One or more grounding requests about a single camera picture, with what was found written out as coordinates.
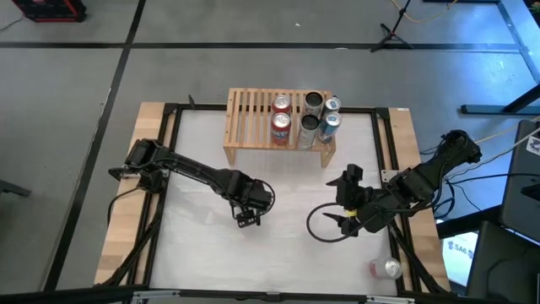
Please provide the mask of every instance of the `red soda can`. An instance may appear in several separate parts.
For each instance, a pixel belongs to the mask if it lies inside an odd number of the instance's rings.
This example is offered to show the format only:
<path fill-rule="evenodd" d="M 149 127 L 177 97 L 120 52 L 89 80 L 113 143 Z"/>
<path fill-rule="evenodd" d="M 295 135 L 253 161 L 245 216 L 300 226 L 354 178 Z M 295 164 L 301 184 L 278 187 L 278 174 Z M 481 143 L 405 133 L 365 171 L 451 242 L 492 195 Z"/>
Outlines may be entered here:
<path fill-rule="evenodd" d="M 273 114 L 287 113 L 290 115 L 291 108 L 292 106 L 290 104 L 290 99 L 285 95 L 279 95 L 274 101 L 272 101 Z"/>
<path fill-rule="evenodd" d="M 290 117 L 286 113 L 276 113 L 272 116 L 272 141 L 275 144 L 287 144 L 290 134 Z"/>

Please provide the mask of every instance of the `gray floor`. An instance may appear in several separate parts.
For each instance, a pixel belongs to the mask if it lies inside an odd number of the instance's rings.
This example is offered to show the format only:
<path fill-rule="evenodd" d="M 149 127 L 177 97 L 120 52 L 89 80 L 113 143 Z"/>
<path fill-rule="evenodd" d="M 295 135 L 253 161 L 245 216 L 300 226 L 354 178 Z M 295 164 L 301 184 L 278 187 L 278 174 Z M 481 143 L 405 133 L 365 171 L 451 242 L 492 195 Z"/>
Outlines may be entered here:
<path fill-rule="evenodd" d="M 87 22 L 25 20 L 0 32 L 0 41 L 126 39 L 137 1 L 84 2 Z M 520 1 L 504 3 L 540 67 L 540 30 Z M 0 27 L 19 17 L 11 6 L 0 3 Z M 415 0 L 409 13 L 422 19 L 444 7 Z M 380 22 L 392 24 L 396 17 L 389 0 L 148 0 L 136 41 L 367 43 L 381 38 Z M 425 24 L 404 20 L 399 33 L 415 43 L 513 42 L 490 4 L 458 3 Z M 30 198 L 0 196 L 0 293 L 40 288 L 120 52 L 0 48 L 0 178 L 33 189 Z M 411 108 L 418 144 L 426 149 L 453 128 L 482 138 L 519 122 L 517 117 L 464 117 L 457 107 L 503 105 L 534 84 L 517 52 L 132 50 L 59 287 L 93 283 L 107 204 L 117 188 L 106 170 L 122 163 L 142 101 L 186 102 L 191 94 L 197 103 L 224 103 L 229 87 L 328 89 L 346 106 Z M 493 155 L 513 139 L 510 132 L 488 141 L 483 153 Z M 467 175 L 506 172 L 509 159 Z M 464 187 L 476 205 L 488 208 L 500 203 L 504 184 L 501 178 Z M 474 211 L 459 191 L 457 197 L 451 217 Z"/>

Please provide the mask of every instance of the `white tabletop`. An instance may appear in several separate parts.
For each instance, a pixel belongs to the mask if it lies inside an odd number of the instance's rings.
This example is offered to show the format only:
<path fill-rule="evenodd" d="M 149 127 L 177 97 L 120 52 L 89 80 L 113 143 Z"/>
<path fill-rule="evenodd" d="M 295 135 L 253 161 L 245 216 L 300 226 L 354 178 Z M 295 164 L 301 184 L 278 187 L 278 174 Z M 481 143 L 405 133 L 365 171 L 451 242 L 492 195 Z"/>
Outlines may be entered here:
<path fill-rule="evenodd" d="M 229 167 L 224 125 L 223 111 L 183 111 L 176 152 L 214 168 Z M 374 279 L 368 269 L 371 259 L 391 256 L 387 230 L 361 231 L 359 237 L 327 244 L 305 228 L 313 208 L 335 201 L 335 187 L 325 183 L 349 163 L 364 169 L 360 186 L 381 186 L 367 114 L 343 114 L 337 151 L 326 169 L 316 152 L 238 149 L 235 169 L 268 182 L 277 197 L 261 226 L 243 229 L 231 218 L 228 203 L 208 186 L 173 174 L 151 287 L 396 295 L 394 281 Z M 323 211 L 343 214 L 339 207 Z M 321 213 L 311 225 L 321 237 L 340 236 L 336 222 Z"/>

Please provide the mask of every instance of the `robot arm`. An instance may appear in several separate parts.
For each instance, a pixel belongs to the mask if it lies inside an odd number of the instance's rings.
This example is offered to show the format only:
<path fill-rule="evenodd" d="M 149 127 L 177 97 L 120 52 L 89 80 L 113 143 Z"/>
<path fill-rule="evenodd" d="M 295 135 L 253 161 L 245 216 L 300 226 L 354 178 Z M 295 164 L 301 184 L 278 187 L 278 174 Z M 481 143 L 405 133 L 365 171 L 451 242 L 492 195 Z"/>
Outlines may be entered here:
<path fill-rule="evenodd" d="M 178 155 L 151 139 L 137 140 L 124 166 L 112 168 L 109 173 L 117 180 L 139 174 L 138 187 L 150 193 L 158 193 L 165 188 L 165 180 L 170 171 L 207 184 L 216 194 L 228 200 L 233 218 L 240 228 L 260 225 L 261 215 L 272 208 L 275 200 L 272 188 L 263 181 L 252 179 L 238 170 L 214 169 Z"/>
<path fill-rule="evenodd" d="M 482 156 L 480 148 L 464 131 L 453 130 L 442 138 L 431 160 L 399 173 L 382 189 L 358 186 L 362 169 L 348 165 L 341 177 L 327 185 L 337 187 L 336 202 L 348 211 L 349 217 L 325 215 L 348 222 L 352 227 L 363 223 L 367 231 L 377 232 L 390 224 L 398 213 L 412 216 L 422 209 L 432 208 L 438 201 L 438 198 L 433 200 L 434 192 L 440 190 L 444 176 L 465 162 L 480 161 Z"/>

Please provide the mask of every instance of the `black floor stripe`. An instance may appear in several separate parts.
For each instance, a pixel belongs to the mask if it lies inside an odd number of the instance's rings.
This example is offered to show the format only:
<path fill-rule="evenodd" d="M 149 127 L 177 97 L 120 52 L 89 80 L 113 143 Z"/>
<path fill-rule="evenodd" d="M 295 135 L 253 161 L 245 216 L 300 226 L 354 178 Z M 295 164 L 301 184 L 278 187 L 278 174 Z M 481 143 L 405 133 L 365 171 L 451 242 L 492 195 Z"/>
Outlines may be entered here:
<path fill-rule="evenodd" d="M 136 49 L 349 49 L 369 50 L 376 43 L 324 43 L 324 42 L 139 42 Z M 416 50 L 469 50 L 469 51 L 519 51 L 516 44 L 506 43 L 417 43 Z M 408 49 L 403 44 L 388 44 L 390 50 Z"/>
<path fill-rule="evenodd" d="M 326 43 L 326 42 L 0 42 L 0 48 L 60 48 L 60 49 L 118 49 L 126 46 L 137 49 L 349 49 L 369 50 L 376 43 Z M 416 50 L 437 51 L 519 51 L 511 43 L 417 43 Z M 405 50 L 402 44 L 388 44 L 388 50 Z"/>
<path fill-rule="evenodd" d="M 526 67 L 529 69 L 529 72 L 531 72 L 532 77 L 534 78 L 534 81 L 536 81 L 537 84 L 540 84 L 540 73 L 538 72 L 536 64 L 534 64 L 534 61 L 532 60 L 531 56 L 529 55 L 529 50 L 525 46 L 525 43 L 523 43 L 523 40 L 521 39 L 520 34 L 517 32 L 516 25 L 512 21 L 512 18 L 508 14 L 508 11 L 505 8 L 505 5 L 503 3 L 497 4 L 497 8 L 499 9 L 500 15 L 502 16 L 503 20 L 506 23 L 506 27 L 508 28 L 508 31 L 512 35 L 512 38 L 514 39 L 514 42 L 520 47 L 520 54 L 523 57 L 523 60 L 525 61 Z"/>
<path fill-rule="evenodd" d="M 0 42 L 0 48 L 111 49 L 124 46 L 126 43 L 123 42 Z"/>
<path fill-rule="evenodd" d="M 115 104 L 116 95 L 118 93 L 118 88 L 120 87 L 120 82 L 122 81 L 122 75 L 124 74 L 124 69 L 127 65 L 127 59 L 129 57 L 129 44 L 133 42 L 135 34 L 137 32 L 137 27 L 141 16 L 143 14 L 145 0 L 139 0 L 137 5 L 137 10 L 135 16 L 133 17 L 132 26 L 130 27 L 129 34 L 126 39 L 126 47 L 124 47 L 118 65 L 116 66 L 115 74 L 112 78 L 111 89 L 109 95 L 107 96 L 107 101 L 101 113 L 100 120 L 98 121 L 97 128 L 95 130 L 94 138 L 89 148 L 89 152 L 86 155 L 83 168 L 78 177 L 78 183 L 74 189 L 72 200 L 70 202 L 69 213 L 65 219 L 64 228 L 62 231 L 62 236 L 58 242 L 57 250 L 52 259 L 51 267 L 49 274 L 47 275 L 46 282 L 44 285 L 44 291 L 53 291 L 57 288 L 58 280 L 62 274 L 62 268 L 68 255 L 69 246 L 71 240 L 73 239 L 73 234 L 75 233 L 75 228 L 77 227 L 78 217 L 81 214 L 83 209 L 84 197 L 88 191 L 90 184 L 90 178 L 92 177 L 92 172 L 94 171 L 95 163 L 100 152 L 101 143 L 105 136 L 105 130 L 109 123 L 109 118 L 111 117 L 112 108 Z"/>

· · · · · · ·

What the exercise asks:
Please show every line of the material that contains the string "provide".

Exercise output:
Please provide the mask of every instance of the `red soda can`. An instance may appear in several separate parts.
Please provide the mask of every instance of the `gray floor`. An instance may appear in several separate parts.
Please provide the mask of every instance of the `white tabletop`. An instance may appear in several separate parts.
Please provide the mask of every instance of the `robot arm`. An instance may appear in several separate parts.
Please provide the mask of every instance of the `black floor stripe`. An instance may appear in several separate parts.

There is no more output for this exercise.